EXERCISE DESCRIPTION
Every entry must be given again exactly as it is written.

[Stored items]
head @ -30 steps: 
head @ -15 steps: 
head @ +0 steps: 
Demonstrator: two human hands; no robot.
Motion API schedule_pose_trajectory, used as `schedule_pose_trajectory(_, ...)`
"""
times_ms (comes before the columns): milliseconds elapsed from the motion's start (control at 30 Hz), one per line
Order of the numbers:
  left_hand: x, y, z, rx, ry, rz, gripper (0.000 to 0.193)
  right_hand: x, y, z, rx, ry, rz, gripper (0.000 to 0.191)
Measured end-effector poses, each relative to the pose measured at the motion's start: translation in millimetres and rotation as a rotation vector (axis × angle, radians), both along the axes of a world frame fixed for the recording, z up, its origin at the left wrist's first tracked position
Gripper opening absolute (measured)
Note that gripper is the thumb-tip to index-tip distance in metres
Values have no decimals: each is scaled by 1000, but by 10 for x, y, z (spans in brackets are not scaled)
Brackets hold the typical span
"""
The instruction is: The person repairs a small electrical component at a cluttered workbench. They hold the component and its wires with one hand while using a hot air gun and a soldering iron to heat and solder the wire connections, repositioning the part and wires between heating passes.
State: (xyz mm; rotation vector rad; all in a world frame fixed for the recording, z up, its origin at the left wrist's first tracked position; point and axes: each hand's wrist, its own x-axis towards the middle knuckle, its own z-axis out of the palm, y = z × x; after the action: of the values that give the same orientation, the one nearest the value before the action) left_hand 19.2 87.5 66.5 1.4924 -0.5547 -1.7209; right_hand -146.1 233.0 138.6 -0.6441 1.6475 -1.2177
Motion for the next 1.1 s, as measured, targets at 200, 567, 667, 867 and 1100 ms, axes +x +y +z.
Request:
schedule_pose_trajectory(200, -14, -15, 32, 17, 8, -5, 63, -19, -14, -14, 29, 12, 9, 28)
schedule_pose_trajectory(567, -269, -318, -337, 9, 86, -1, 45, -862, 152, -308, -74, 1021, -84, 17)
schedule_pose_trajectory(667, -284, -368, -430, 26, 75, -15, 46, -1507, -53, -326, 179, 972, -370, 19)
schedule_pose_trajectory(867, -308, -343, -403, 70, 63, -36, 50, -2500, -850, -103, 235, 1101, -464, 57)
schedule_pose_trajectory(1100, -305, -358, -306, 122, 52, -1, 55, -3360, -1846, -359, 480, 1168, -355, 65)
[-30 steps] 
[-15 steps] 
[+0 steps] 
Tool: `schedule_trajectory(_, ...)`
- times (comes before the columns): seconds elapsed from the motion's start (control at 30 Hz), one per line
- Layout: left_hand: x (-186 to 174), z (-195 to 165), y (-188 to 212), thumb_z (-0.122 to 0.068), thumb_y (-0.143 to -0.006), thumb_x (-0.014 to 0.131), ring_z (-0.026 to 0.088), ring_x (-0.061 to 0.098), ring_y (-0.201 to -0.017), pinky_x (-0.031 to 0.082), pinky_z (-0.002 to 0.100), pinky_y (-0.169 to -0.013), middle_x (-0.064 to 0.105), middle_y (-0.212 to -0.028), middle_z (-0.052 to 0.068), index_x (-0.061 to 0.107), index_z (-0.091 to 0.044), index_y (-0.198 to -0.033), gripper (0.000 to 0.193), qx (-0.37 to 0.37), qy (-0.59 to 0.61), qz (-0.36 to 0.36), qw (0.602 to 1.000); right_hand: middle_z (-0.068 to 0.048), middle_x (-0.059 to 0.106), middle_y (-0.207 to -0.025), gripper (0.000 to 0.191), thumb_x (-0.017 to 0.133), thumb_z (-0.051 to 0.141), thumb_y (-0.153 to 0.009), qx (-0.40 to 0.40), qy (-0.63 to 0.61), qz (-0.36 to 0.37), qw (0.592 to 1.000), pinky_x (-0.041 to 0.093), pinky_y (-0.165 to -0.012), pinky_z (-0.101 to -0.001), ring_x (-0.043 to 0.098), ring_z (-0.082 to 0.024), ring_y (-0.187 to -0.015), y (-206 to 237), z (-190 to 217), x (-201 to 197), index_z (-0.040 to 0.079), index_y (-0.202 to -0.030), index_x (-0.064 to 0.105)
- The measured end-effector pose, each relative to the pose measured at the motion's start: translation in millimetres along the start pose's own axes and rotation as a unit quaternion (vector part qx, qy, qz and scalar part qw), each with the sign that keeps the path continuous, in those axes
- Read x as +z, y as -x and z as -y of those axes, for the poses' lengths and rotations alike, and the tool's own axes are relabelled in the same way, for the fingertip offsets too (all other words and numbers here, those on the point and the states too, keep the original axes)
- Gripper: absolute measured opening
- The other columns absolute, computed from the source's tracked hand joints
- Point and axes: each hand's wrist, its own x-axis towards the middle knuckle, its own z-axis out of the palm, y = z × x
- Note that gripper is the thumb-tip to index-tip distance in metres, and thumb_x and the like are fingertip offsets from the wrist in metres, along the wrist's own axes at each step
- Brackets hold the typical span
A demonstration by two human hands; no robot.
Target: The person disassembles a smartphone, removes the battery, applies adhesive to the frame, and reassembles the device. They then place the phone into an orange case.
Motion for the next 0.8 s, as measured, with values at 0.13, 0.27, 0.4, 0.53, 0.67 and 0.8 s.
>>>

EXERCISE RESPONSE
head @ -30 steps: 
head @ -15 steps: 
head @ +0 steps: 
Demonstrator: two human hands; no robot.
Motion API schedule_pose_trajectory, used as `schedule_pose_trajectory(_, ...)`
"""
times_ms (comes before the columns): milliseconds elapsed from the motion's start (control at 30 Hz), one per line
Order of the numbers:
  left_hand: x, y, z, rx, ry, rz, gripper (0.000 to 0.193)
  right_hand: x, y, z, rx, ry, rz, gripper (0.000 to 0.191)
Measured end-effector poses, each relative to the pose measured at the motion's start: translation in millimetres and rotation as a rotation vector (axis × angle, radians), both along the axes of a world frame fixed for the recording, z up, its origin at the left wrist's first tracked position
Gripper opening absolute (measured)
Note that gripper is the thumb-tip to index-tip distance in metres
Values have no decimals: each is scaled by 1000, but by 10 for x, y, z (spans in brackets are not scaled)
Brackets hold the typical span
"""
The instruction is: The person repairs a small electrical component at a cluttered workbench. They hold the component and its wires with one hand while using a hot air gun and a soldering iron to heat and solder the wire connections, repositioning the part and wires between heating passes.
State: (xyz mm; rotation vector rad; all in a world frame fixed for the recording, z up, its origin at the left wrist's first tracked position; point and axes: each hand's wrist, its own x-axis towards the middle knuckle, its own z-axis out of the palm, y = z × x; after the action: of the values that give the same orientation, the one nearest the value before the action) left_hand 19.2 87.5 66.5 1.4924 -0.5547 -1.7209; right_hand -146.1 233.0 138.6 -0.6441 1.6475 -1.2177
Motion for the next 1.1 s, as measured, targets at 200, 567, 667, 867 and 1100 ms, axes +x +y +z.
Request:
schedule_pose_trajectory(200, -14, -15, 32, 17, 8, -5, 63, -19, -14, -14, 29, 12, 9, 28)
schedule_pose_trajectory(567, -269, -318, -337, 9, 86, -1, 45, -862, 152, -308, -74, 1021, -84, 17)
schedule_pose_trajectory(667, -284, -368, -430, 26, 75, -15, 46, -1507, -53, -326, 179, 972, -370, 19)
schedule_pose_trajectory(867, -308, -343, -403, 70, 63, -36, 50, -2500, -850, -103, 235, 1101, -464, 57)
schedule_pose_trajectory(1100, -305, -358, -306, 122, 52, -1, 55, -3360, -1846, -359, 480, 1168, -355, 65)
[-30 steps] 
[-15 steps] 
[+0 steps] 
Tool: `schedule_trajectory(_, ...)`
- times (comes before the columns): seconds elapsed from the motion's start (control at 30 Hz), one per line
- Layout: left_hand: x (-186 to 174), z (-195 to 165), y (-188 to 212), thumb_z (-0.122 to 0.068), thumb_y (-0.143 to -0.006), thumb_x (-0.014 to 0.131), ring_z (-0.026 to 0.088), ring_x (-0.061 to 0.098), ring_y (-0.201 to -0.017), pinky_x (-0.031 to 0.082), pinky_z (-0.002 to 0.100), pinky_y (-0.169 to -0.013), middle_x (-0.064 to 0.105), middle_y (-0.212 to -0.028), middle_z (-0.052 to 0.068), index_x (-0.061 to 0.107), index_z (-0.091 to 0.044), index_y (-0.198 to -0.033), gripper (0.000 to 0.193), qx (-0.37 to 0.37), qy (-0.59 to 0.61), qz (-0.36 to 0.36), qw (0.602 to 1.000); right_hand: middle_z (-0.068 to 0.048), middle_x (-0.059 to 0.106), middle_y (-0.207 to -0.025), gripper (0.000 to 0.191), thumb_x (-0.017 to 0.133), thumb_z (-0.051 to 0.141), thumb_y (-0.153 to 0.009), qx (-0.40 to 0.40), qy (-0.63 to 0.61), qz (-0.36 to 0.37), qw (0.592 to 1.000), pinky_x (-0.041 to 0.093), pinky_y (-0.165 to -0.012), pinky_z (-0.101 to -0.001), ring_x (-0.043 to 0.098), ring_z (-0.082 to 0.024), ring_y (-0.187 to -0.015), y (-206 to 237), z (-190 to 217), x (-201 to 197), index_z (-0.040 to 0.079), index_y (-0.202 to -0.030), index_x (-0.064 to 0.105)
- The measured end-effector pose, each relative to the pose measured at the motion's start: translation in millimetres along the start pose's own axes and rotation as a unit quaternion (vector part qx, qy, qz and scalar part qw), each with the sign that keeps the path continuous, in those axes
- Read x as +z, y as -x and z as -y of those axes, for the poses' lengths and rotations alike, and the tool's own axes are relabelled in the same way, for the fingertip offsets too (all other words and numbers here, those on the point and the states too, keep the original axes)
- Gripper: absolute measured opening
- The other columns absolute, computed from the source's tracked hand joints
- Point and axes: each hand's wrist, its own x-axis towards the middle knuckle, its own z-axis out of the palm, y = z × x
- Note that gripper is the thumb-tip to index-tip distance in metres, and thumb_x and the like are fingertip offsets from the wrist in metres, along the wrist's own axes at each step
- Brackets hold the typical span
A demonstration by two human hands; no robot.
Target: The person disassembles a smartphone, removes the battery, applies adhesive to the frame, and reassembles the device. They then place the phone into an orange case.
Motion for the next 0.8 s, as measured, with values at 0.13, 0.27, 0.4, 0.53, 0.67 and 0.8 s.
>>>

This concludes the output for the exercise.